◆ **Task requirements**
Only the first line of the listing and the lines after it, up to and including the one containing "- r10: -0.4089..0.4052", should be retyped exactly.
┌─ Exercise materials
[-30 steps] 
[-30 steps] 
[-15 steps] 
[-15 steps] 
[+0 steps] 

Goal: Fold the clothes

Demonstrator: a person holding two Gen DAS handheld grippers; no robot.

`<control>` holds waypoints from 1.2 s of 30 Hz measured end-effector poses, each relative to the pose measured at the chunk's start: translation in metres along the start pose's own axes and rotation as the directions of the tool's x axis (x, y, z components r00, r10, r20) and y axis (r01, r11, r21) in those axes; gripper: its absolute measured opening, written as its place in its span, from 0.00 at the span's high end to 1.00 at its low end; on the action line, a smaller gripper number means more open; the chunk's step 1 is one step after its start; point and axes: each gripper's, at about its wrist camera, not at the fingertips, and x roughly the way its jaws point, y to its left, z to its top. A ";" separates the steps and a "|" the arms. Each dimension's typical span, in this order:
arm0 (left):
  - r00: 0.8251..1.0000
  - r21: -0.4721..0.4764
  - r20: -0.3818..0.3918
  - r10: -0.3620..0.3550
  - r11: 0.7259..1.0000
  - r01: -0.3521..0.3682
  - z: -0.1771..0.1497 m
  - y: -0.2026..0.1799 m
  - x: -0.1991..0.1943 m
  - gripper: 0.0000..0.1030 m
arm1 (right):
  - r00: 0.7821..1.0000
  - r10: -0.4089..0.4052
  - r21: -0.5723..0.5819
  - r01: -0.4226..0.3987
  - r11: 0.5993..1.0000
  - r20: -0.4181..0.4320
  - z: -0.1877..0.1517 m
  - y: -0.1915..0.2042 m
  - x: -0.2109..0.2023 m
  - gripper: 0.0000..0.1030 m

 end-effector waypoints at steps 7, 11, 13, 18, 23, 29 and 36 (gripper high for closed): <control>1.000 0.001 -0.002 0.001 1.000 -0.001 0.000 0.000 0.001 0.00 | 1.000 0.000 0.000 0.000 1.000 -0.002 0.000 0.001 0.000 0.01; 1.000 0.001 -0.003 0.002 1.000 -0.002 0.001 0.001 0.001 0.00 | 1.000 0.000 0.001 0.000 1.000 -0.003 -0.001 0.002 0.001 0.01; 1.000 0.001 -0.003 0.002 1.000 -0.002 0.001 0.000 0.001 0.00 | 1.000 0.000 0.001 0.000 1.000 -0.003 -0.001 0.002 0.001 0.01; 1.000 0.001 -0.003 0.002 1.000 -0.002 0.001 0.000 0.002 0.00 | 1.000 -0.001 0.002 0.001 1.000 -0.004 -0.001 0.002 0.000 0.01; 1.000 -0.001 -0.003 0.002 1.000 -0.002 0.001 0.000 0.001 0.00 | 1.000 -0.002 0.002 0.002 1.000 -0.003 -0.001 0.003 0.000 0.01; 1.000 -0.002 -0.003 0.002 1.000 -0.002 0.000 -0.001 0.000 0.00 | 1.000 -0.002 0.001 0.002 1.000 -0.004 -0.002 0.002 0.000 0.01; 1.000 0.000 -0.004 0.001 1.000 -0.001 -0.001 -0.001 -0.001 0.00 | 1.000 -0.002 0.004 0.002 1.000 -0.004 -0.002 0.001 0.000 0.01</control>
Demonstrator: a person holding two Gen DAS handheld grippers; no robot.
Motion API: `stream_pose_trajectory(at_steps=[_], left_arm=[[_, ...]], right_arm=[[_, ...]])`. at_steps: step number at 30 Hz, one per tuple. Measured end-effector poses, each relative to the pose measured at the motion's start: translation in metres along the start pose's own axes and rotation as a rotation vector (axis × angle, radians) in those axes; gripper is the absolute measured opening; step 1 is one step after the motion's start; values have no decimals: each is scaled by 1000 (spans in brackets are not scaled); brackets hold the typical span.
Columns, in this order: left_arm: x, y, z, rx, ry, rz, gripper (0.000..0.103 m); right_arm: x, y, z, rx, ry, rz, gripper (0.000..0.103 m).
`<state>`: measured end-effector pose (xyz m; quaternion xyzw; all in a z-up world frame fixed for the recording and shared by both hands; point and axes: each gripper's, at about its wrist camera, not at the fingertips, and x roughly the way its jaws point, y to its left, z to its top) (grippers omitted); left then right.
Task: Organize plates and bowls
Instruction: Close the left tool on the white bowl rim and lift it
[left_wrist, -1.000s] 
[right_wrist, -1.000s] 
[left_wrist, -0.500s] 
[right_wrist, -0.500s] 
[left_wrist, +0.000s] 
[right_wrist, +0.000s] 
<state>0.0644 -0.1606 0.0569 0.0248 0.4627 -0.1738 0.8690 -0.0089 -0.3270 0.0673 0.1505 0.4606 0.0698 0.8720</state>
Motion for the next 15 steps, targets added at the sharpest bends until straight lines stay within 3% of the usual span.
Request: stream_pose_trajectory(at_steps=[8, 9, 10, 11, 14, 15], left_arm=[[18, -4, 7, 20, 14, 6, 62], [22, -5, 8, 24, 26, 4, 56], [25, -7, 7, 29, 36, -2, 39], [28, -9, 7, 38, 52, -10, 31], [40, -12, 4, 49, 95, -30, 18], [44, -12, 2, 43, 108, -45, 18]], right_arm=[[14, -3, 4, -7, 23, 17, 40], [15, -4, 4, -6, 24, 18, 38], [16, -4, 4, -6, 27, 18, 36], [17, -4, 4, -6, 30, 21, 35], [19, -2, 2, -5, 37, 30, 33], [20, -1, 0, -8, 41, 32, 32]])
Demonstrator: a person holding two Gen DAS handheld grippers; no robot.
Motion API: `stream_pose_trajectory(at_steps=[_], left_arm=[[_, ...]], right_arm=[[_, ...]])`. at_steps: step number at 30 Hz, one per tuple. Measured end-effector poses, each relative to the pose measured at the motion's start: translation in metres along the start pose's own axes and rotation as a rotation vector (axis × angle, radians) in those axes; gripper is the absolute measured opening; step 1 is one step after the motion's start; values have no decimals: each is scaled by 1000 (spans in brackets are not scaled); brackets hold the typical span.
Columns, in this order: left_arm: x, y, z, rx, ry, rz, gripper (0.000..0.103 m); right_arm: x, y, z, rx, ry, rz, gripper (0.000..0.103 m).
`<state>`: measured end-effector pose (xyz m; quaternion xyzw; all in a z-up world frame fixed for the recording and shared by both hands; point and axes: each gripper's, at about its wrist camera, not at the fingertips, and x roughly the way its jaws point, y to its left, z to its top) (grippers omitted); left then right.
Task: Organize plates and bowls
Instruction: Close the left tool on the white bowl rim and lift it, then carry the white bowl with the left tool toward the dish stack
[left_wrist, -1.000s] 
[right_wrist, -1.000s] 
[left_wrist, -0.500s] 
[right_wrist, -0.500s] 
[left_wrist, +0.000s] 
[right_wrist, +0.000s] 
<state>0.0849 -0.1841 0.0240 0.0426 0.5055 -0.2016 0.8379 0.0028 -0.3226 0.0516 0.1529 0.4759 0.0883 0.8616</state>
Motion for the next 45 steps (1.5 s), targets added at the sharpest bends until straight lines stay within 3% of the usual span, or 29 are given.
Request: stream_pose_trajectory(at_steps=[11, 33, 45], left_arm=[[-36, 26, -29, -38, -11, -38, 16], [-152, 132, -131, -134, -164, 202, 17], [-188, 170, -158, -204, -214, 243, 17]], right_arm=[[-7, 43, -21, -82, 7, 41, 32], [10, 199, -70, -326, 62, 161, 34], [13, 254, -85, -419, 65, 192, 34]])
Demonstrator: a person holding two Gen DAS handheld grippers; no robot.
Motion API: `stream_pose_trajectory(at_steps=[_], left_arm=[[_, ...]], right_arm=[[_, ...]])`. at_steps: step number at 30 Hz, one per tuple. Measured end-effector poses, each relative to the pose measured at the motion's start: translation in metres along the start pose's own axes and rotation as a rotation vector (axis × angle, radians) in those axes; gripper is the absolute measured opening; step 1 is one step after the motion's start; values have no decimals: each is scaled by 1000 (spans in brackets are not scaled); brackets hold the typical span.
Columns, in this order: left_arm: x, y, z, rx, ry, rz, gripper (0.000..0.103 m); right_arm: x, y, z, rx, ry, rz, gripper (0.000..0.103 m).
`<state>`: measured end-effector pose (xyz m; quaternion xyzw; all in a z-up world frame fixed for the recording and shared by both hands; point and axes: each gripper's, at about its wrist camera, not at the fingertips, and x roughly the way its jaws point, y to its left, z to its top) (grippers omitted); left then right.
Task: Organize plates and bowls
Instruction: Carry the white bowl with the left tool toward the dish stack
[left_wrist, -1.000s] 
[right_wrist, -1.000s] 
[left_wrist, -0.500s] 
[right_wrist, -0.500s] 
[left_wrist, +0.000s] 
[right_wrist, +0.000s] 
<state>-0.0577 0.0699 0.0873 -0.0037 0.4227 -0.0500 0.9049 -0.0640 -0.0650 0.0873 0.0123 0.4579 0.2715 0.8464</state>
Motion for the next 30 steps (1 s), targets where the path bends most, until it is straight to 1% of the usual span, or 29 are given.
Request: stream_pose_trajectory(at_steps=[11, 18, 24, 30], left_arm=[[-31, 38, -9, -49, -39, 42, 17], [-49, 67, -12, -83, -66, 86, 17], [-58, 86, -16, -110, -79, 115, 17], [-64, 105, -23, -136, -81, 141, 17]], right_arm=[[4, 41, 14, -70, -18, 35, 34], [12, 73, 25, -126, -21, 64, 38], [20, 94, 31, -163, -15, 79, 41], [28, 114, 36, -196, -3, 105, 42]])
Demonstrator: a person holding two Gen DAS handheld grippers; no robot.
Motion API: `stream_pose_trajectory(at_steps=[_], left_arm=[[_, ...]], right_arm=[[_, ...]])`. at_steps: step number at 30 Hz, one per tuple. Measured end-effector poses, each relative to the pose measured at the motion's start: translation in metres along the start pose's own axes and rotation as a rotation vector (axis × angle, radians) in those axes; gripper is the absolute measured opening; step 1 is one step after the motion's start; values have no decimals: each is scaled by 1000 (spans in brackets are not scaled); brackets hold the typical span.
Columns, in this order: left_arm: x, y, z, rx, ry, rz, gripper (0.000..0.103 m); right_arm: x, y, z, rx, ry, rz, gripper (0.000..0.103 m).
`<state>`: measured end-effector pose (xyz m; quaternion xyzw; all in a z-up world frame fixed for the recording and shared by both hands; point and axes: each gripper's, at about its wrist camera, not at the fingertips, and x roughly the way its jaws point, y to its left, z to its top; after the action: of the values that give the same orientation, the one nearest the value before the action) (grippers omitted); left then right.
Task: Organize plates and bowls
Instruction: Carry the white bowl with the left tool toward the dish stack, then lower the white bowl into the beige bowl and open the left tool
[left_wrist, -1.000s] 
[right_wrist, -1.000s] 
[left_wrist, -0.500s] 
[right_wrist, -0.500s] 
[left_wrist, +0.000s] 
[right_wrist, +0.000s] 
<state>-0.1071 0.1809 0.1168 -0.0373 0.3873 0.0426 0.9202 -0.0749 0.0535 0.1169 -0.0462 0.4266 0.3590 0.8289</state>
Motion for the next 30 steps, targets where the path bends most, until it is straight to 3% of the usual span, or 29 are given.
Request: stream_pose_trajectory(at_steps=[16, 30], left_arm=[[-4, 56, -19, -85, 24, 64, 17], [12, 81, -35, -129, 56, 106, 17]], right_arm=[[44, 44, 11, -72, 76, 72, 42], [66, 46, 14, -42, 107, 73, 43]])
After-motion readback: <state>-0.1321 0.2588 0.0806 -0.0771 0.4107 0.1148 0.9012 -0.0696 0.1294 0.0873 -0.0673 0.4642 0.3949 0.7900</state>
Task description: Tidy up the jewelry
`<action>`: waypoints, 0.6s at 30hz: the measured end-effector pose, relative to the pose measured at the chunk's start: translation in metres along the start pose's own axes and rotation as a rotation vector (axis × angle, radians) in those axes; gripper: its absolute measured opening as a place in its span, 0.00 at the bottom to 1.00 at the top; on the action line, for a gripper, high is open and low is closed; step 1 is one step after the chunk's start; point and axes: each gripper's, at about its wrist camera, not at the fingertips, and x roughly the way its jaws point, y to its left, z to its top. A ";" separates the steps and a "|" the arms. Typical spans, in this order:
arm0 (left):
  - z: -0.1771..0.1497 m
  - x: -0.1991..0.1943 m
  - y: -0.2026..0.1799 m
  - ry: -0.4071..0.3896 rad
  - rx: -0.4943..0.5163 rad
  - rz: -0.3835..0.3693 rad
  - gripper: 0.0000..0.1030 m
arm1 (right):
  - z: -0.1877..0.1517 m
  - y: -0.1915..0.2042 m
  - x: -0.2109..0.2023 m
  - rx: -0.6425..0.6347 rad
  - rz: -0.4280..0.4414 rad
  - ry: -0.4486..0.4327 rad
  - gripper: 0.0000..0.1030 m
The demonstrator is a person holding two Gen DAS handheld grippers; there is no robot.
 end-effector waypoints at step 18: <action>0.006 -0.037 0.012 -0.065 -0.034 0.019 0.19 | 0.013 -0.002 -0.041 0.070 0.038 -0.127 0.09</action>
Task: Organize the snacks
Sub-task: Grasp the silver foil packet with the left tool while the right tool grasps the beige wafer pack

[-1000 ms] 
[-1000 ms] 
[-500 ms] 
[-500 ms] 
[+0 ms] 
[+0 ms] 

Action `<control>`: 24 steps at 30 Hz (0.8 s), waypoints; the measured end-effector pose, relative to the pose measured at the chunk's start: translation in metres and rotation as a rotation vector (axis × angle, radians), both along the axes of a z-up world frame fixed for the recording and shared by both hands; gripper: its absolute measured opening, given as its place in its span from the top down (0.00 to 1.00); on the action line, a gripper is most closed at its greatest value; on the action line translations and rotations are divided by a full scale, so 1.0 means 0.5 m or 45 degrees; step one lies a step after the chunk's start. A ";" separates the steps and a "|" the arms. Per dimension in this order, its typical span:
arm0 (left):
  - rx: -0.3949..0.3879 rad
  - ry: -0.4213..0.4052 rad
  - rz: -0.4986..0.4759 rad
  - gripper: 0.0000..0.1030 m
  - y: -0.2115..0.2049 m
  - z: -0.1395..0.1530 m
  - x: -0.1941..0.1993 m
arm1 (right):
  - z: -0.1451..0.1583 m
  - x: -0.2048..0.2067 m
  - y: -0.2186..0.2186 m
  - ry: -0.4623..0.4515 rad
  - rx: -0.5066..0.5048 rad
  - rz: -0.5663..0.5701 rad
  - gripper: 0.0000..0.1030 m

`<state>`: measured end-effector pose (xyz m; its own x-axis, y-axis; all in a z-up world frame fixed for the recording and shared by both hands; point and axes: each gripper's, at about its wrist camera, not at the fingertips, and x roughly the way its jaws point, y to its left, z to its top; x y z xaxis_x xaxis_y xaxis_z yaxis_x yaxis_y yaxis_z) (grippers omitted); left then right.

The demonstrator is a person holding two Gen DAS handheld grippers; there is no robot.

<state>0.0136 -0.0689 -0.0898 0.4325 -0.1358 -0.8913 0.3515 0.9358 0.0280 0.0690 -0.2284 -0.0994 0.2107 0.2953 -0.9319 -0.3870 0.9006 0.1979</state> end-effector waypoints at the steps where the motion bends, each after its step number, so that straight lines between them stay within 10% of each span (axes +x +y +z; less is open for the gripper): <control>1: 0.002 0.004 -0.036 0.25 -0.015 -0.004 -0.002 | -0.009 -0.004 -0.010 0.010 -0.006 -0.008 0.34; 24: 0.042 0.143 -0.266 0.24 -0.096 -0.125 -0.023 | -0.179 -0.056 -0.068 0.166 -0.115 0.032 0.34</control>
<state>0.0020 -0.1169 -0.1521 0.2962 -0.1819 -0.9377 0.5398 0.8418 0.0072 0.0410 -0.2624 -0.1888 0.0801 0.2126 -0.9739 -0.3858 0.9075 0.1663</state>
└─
◆ **Exercise result**
[-30 steps] 
[-30 steps] 
[-15 steps] 
[-15 steps] 
[+0 steps] 

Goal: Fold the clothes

Demonstrator: a person holding two Gen DAS handheld grippers; no robot.

`<control>` holds waypoints from 1.2 s of 30 Hz measured end-effector poses, each relative to the pose measured at the chunk's start: translation in metres along the start pose's own axes and rotation as the directions of the tool's x axis (x, y, z components r00, r10, r20) and y axis (r01, r11, r21) in those axes; gripper: its absolute measured opening, written as its place in its span, from 0.00 at the span's high end to 1.00 at its low end; on the action line, a smaller gripper number means more open; the chunk's step 1 is one step after its start; point and axes: each gripper's, at about its wrist camera, not at the fingertips, and x roughly the way its jaws point, y to its left, z to its top. A ";" separates the steps and a "|" the arms. Each dimension's typical span, in this order:
arm0 (left):
  - r00: 0.8251..1.0000
  - r21: -0.4721..0.4764
  - r20: -0.3818..0.3918
  - r10: -0.3620..0.3550
  - r11: 0.7259..1.0000
  - r01: -0.3521..0.3682
  - z: -0.1771..0.1497 m
  - y: -0.2026..0.1799 m
  - x: -0.1991..0.1943 m
  - gripper: 0.0000..0.1030 m
arm1 (right):
  - r00: 0.7821..1.0000
  - r10: -0.4089..0.4052

No more output is required for the exercise.